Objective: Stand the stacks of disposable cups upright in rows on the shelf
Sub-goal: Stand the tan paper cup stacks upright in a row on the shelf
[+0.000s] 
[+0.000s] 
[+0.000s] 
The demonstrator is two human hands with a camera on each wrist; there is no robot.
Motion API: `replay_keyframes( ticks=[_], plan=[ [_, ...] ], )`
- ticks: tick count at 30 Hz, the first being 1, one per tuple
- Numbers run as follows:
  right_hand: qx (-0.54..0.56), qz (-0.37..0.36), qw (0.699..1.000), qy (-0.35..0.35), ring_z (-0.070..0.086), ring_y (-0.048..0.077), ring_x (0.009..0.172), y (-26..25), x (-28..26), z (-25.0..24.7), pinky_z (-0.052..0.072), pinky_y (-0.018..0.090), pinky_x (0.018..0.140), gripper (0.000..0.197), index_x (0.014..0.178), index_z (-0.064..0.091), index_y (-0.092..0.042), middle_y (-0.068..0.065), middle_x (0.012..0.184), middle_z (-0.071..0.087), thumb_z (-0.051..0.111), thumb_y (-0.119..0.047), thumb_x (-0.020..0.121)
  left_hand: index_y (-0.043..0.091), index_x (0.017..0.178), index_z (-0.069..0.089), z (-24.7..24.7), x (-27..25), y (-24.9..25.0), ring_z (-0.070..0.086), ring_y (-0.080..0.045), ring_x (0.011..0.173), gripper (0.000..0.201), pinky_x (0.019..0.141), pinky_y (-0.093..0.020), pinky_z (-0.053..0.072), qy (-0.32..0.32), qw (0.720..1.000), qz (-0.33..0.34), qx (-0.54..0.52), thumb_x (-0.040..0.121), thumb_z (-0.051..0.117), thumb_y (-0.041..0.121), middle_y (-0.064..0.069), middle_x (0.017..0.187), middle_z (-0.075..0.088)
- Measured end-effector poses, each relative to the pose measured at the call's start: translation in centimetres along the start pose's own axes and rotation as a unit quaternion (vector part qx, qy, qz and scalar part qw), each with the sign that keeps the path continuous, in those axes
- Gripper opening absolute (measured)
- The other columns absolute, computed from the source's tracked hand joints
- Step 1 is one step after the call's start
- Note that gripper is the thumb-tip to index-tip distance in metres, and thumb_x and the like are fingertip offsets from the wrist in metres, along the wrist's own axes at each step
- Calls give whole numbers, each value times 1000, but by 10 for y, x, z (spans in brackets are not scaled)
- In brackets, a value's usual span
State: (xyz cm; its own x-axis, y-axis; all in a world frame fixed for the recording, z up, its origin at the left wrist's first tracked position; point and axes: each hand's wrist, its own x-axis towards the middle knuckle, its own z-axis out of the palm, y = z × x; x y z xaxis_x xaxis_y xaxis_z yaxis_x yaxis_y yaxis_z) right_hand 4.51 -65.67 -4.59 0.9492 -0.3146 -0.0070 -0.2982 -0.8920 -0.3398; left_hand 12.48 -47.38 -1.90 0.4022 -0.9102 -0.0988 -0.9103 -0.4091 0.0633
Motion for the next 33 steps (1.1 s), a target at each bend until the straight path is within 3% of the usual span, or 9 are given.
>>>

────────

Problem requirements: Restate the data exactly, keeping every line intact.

Reply:
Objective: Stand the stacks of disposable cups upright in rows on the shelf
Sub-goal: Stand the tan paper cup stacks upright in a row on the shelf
[+0.000s] 
[+0.000s] 
[+0.000s] 
The demonstrator is two human hands with a camera on each wrist; there is no robot.
Motion API: `replay_keyframes( ticks=[_], plan=[ [_, ...] ], )`
- ticks: tick count at 30 Hz, the first being 1, one per tuple
- Numbers run as follows:
  right_hand: qx (-0.54..0.56), qz (-0.37..0.36), qw (0.699..1.000), qy (-0.35..0.35), ring_z (-0.070..0.086), ring_y (-0.048..0.077), ring_x (0.009..0.172), y (-26..25), x (-28..26), z (-25.0..24.7), pinky_z (-0.052..0.072), pinky_y (-0.018..0.090), pinky_x (0.018..0.140), gripper (0.000..0.197), index_x (0.014..0.178), index_z (-0.064..0.091), index_y (-0.092..0.042), middle_y (-0.068..0.065), middle_x (0.012..0.184), middle_z (-0.071..0.087), thumb_z (-0.051..0.111), thumb_y (-0.119..0.047), thumb_x (-0.020..0.121)
  left_hand: index_y (-0.043..0.091), index_x (0.017..0.178), index_z (-0.069..0.089), z (-24.7..24.7), x (-27..25), y (-24.9..25.0), ring_z (-0.070..0.086), ring_y (-0.080..0.045), ring_x (0.011..0.173), gripper (0.000..0.201), pinky_x (0.019..0.141), pinky_y (-0.093..0.020), pinky_z (-0.053..0.072), qy (-0.32..0.32), qw (0.720..1.000), qz (-0.33..0.34), qx (-0.54..0.52), thumb_x (-0.040..0.121), thumb_z (-0.051..0.117), thumb_y (-0.041..0.121), middle_y (-0.064..0.069), middle_x (0.017..0.187), middle_z (-0.075..0.088)
- Measured end-effector poses, each relative to the pose measured at the call's start: translation in centimetres along the start pose's own axes and rotation as a unit quaternion (vector part qx, qy, qz and scalar part qw), each with the sign that keeps the path continuous, in those axes
- Gripper opening absolute (measured)
- The other columns absolute, computed from the source's tracked hand joints
- Step 1 is one step after the call's start
- Note that gripper is the thumb-tip to index-tip distance in metres, and thumb_x and the like are fingertip offsets from the wrist in metres, along the wrist's own axes at each step
- Calls give whole numbers, each value times 1000, but by 10 for y, x, z (spans in brackets are not scaled)
- In brackets, a value's usual span
State: (xyz cm; its own x-axis, y-axis; all in a world frame fixed for the recording, z up, its origin at the left wrist's first tracked position; point and axes: each hand's wrist, its own x-axis towards the middle knuckle, its own z-axis out of the palm, y = z × x; x y z xaxis_x xaxis_y xaxis_z yaxis_x yaxis_y yaxis_z) right_hand 4.51 -65.67 -4.59 0.9492 -0.3146 -0.0070 -0.2982 -0.8920 -0.3398; left_hand 12.48 -47.38 -1.90 0.4022 -0.9102 -0.0988 -0.9103 -0.4091 0.0633
Motion for the next 33 steps (1.1 s), a target at each bend until the straight path is within 3% of the usual span, or 9 are given.
>>>

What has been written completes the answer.